The problem – The entries below hold a line with "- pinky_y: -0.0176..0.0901" and a line with "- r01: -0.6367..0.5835". Return those lines and all that lie between them, exactly and only.

::::::

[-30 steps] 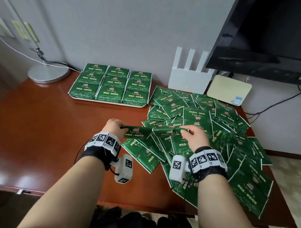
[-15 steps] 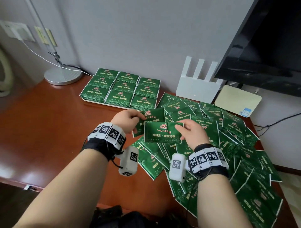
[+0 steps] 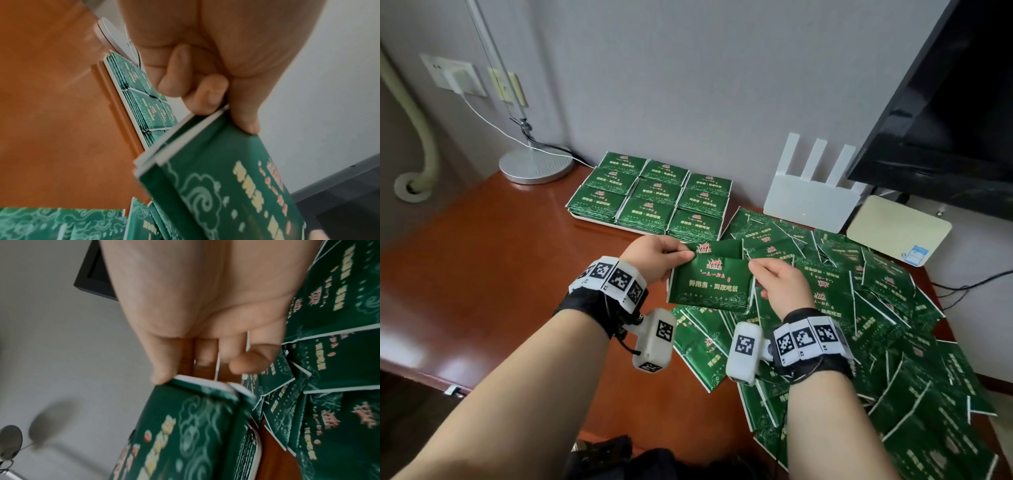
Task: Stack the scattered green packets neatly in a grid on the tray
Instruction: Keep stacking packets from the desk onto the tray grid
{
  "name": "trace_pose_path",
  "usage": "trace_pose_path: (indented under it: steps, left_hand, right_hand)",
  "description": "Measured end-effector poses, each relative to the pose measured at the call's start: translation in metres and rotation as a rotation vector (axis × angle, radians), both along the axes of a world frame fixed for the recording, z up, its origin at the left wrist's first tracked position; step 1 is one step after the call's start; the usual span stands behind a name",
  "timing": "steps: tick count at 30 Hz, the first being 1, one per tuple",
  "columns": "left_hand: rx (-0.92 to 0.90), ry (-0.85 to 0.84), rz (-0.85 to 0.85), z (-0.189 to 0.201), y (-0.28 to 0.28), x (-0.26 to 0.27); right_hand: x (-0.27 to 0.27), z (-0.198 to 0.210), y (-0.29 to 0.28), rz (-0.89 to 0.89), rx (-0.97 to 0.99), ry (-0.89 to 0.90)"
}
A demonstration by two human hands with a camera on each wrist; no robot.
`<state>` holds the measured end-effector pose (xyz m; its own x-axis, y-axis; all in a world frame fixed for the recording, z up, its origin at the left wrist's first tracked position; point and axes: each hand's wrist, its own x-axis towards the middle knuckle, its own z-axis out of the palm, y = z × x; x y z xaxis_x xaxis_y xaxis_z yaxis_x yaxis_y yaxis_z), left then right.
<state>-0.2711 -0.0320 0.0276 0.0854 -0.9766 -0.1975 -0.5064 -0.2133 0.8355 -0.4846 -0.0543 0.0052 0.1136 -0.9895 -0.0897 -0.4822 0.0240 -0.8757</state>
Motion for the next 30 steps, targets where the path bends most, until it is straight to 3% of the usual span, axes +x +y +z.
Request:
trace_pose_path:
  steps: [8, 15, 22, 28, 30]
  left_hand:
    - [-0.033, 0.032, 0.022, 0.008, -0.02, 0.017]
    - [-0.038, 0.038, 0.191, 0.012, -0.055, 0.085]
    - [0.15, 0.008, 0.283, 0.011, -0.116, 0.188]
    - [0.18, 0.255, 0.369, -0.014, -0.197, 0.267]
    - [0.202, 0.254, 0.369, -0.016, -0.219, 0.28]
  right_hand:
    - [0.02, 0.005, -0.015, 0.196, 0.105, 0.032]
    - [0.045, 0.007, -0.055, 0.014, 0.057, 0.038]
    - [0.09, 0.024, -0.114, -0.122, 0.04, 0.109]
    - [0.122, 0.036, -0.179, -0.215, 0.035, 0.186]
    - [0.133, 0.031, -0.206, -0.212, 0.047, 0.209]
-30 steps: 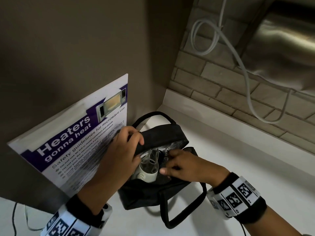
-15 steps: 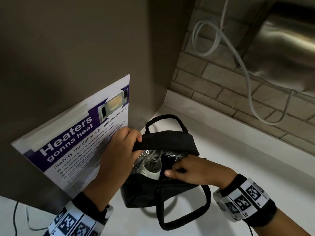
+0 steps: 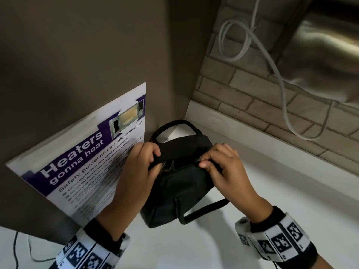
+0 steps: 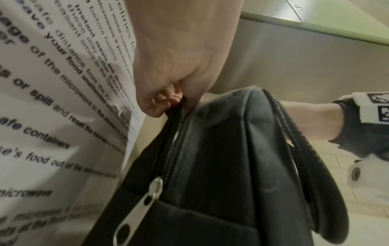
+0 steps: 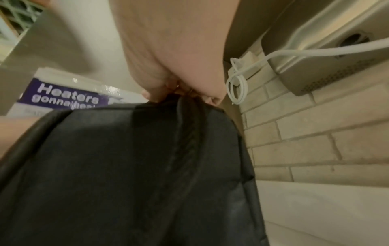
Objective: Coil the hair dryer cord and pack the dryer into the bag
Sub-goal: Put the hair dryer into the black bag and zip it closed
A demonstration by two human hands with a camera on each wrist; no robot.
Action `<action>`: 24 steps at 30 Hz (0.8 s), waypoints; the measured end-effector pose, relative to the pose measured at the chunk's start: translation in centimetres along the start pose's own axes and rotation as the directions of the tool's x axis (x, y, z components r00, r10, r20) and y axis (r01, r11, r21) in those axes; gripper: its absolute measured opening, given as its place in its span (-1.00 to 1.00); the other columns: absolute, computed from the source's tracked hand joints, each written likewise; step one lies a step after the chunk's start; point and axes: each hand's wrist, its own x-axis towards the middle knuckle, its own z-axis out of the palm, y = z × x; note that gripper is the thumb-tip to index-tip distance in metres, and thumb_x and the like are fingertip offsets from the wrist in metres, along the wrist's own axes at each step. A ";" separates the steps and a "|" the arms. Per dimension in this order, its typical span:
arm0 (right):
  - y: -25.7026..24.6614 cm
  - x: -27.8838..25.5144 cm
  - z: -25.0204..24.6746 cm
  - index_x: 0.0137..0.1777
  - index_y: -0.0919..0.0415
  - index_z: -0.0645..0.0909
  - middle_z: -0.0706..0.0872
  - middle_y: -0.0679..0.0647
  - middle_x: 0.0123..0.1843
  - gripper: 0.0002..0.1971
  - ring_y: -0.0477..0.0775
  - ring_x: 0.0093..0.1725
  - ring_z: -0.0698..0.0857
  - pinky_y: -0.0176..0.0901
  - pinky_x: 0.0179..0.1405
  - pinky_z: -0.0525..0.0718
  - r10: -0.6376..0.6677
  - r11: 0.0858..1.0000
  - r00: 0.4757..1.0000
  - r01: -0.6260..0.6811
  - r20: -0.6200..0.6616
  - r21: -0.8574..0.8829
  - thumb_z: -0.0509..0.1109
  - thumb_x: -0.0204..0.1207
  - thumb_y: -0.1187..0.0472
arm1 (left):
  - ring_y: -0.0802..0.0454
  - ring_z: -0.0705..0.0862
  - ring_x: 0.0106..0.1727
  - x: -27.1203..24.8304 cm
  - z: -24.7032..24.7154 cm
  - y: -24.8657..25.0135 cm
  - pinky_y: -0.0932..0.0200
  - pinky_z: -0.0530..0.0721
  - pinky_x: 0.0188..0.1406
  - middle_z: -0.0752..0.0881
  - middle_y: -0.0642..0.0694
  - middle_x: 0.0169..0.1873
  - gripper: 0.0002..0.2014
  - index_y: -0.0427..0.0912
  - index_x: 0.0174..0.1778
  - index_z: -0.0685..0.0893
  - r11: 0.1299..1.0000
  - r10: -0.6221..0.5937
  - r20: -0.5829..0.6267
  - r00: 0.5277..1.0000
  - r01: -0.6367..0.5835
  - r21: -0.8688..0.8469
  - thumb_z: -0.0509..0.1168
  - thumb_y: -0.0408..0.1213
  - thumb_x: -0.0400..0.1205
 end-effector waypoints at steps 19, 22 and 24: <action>1.6 -0.7 0.1 -0.14 0.02 0.64 0.50 -0.25 -0.15 -0.85 -0.18 -0.05 0.46 -0.17 0.03 0.31 0.010 0.992 0.998 -0.018 -0.064 -0.127 0.25 0.58 0.15 | 0.22 0.41 -0.43 -1.0 1.6 -0.3 0.40 0.33 -0.43 0.34 0.14 -0.39 -0.62 -0.03 -0.13 0.39 0.984 -0.171 -0.002 0.985 0.170 -0.058 0.37 -0.57 0.43; 1.2 -0.5 0.2 -0.14 0.04 0.64 0.50 -0.24 -0.13 -0.85 -0.10 -0.04 0.51 -0.09 0.05 0.33 0.009 0.988 0.998 -0.018 -0.062 -0.152 0.27 0.56 0.25 | 0.16 0.44 -0.43 -1.4 1.8 -1.0 0.39 0.33 -0.45 0.38 0.07 -0.40 -0.70 -0.06 -0.12 0.38 0.975 -0.207 -0.002 0.978 0.206 -0.082 0.37 -0.46 0.48; 1.3 -0.4 0.1 -0.14 0.05 0.63 0.52 -0.20 -0.13 -0.84 -0.07 -0.04 0.51 -0.02 0.06 0.38 0.077 0.984 0.992 -0.092 -0.098 -0.155 0.23 0.57 0.24 | 0.11 0.46 -0.43 -1.9 1.8 -1.9 0.35 0.32 -0.48 0.40 0.05 -0.41 -0.80 -0.10 -0.15 0.39 0.976 -0.215 0.033 0.976 0.216 -0.016 0.34 -0.29 0.55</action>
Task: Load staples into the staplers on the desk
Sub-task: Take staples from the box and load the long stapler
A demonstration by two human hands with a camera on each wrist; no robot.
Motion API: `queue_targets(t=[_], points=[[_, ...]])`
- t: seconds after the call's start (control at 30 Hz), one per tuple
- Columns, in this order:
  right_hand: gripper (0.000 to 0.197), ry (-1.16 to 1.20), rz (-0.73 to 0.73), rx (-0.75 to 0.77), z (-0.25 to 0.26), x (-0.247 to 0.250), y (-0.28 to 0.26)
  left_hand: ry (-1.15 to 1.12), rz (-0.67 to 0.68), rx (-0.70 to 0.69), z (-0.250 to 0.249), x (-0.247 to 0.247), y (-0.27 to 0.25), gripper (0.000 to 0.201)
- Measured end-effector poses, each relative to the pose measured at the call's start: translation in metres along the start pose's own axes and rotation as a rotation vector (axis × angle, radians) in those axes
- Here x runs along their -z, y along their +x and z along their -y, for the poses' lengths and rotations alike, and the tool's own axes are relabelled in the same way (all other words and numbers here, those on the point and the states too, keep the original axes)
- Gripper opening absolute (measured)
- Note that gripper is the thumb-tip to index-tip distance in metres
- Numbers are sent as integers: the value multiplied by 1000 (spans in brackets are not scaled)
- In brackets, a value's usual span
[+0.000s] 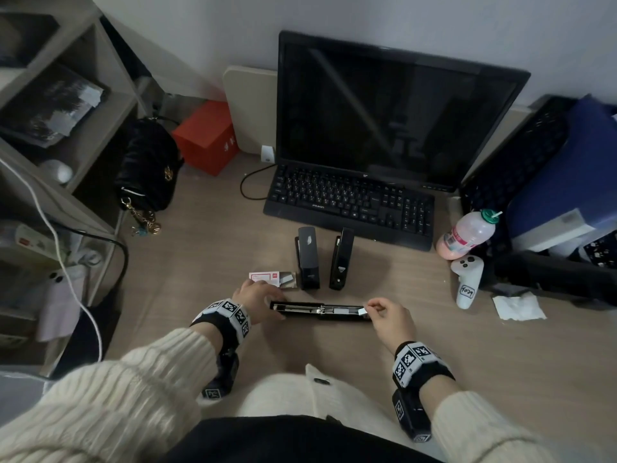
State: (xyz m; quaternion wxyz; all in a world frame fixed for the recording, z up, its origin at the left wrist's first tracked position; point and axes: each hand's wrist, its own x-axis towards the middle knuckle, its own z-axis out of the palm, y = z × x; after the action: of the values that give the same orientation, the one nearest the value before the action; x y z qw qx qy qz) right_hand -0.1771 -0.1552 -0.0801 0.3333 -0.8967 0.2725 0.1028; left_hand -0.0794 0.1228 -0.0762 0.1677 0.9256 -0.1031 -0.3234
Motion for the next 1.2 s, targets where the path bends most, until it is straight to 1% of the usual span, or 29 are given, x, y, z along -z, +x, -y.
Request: queue_targets(t=[0.1,0.23,0.37,0.47,0.83,0.97,1.1,1.2], points=[[7,-61,-20,32,4,-2,-2,4,-9,-11,-1,0,1,43],[11,-157,-55,145,7,-4,-7,15,-5,-19,-2,0,1,42],[11,-137,-122,210,8,-4,-13,9,2,-10,-1,1,1,44],[9,-124,-133,196,8,-5,-13,-1,7,-2,0,0,2,47],[10,-158,-70,105,11,-5,-10,2,37,15,-3,1,2,49],[9,-178,-41,58,13,-6,-9,2,37,4,-3,0,4,47],[11,-177,-37,37,15,-7,-8,-11,43,29,1,-2,6,47],[14,-156,-37,25,15,-7,-7,-7,48,-3,1,-3,8,46]])
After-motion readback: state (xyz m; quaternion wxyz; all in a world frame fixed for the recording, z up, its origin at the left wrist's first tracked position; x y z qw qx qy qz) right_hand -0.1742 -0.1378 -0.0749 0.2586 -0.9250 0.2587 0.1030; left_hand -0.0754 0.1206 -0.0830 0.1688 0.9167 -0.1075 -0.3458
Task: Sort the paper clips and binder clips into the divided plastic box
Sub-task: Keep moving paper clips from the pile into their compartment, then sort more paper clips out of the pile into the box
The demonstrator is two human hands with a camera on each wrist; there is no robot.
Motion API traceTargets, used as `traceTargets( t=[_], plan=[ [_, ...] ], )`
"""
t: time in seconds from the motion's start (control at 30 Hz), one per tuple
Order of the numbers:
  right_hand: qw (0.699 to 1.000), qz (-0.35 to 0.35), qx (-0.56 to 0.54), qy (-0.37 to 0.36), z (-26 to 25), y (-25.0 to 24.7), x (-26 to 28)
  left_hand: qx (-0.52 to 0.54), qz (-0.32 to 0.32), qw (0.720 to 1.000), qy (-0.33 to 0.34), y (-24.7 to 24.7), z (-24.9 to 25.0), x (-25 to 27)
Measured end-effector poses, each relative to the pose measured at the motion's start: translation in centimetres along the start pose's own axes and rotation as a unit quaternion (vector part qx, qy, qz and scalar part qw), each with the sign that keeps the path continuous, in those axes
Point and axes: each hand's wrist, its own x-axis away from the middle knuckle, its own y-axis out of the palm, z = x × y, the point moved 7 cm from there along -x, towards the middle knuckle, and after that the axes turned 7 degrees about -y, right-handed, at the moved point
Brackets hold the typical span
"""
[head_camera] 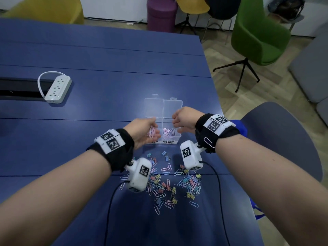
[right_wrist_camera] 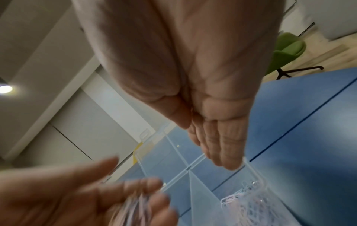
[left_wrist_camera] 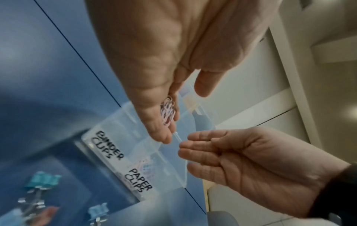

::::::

Final answer –
  - pinky_y: -0.0176..0.0901
  - pinky_x: 0.0179..0.1405
  - pinky_z: -0.0525..0.0718
  - r10: -0.6376..0.6677
  - r11: 0.0858..1.0000
  - r00: 0.4757..1.0000
  - r01: -0.6260..0.6811
  - r20: -0.6200..0.6616
  - r21: -0.8574..0.8829
  - thumb_z: -0.0509..0.1109
  - thumb_x: -0.0204..0.1207
  - thumb_y: -0.1187..0.0472
arm1 (left):
  - ring_y: -0.0802..0.0454
  - ring_z: -0.0705..0.0862
  - ring_x: 0.0106..0.1727
  - x: -27.1203..24.8304 cm
  - z: -24.7032..24.7154 cm
  - y: -24.8657..25.0135 cm
  - pinky_y: -0.0932..0.0200
  - pinky_z: -0.0530..0.0721
  - pinky_x: 0.0188..0.1406
  - middle_z: -0.0752..0.0881
  - middle_y: -0.0642..0.0694
  - middle_x: 0.0169..0.1873
  - gripper: 0.0002..0.2014
  - index_y: -0.0427..0.0912
  - index_x: 0.0174..0.1778
  - index_z: -0.0685..0.0893
  - r11: 0.1299..1.0000
  - r10: -0.6221..0.5937
  - r20: -0.5829..0.6267
  - r00: 0.5277..1.0000
  - r01: -0.6367..0.5835

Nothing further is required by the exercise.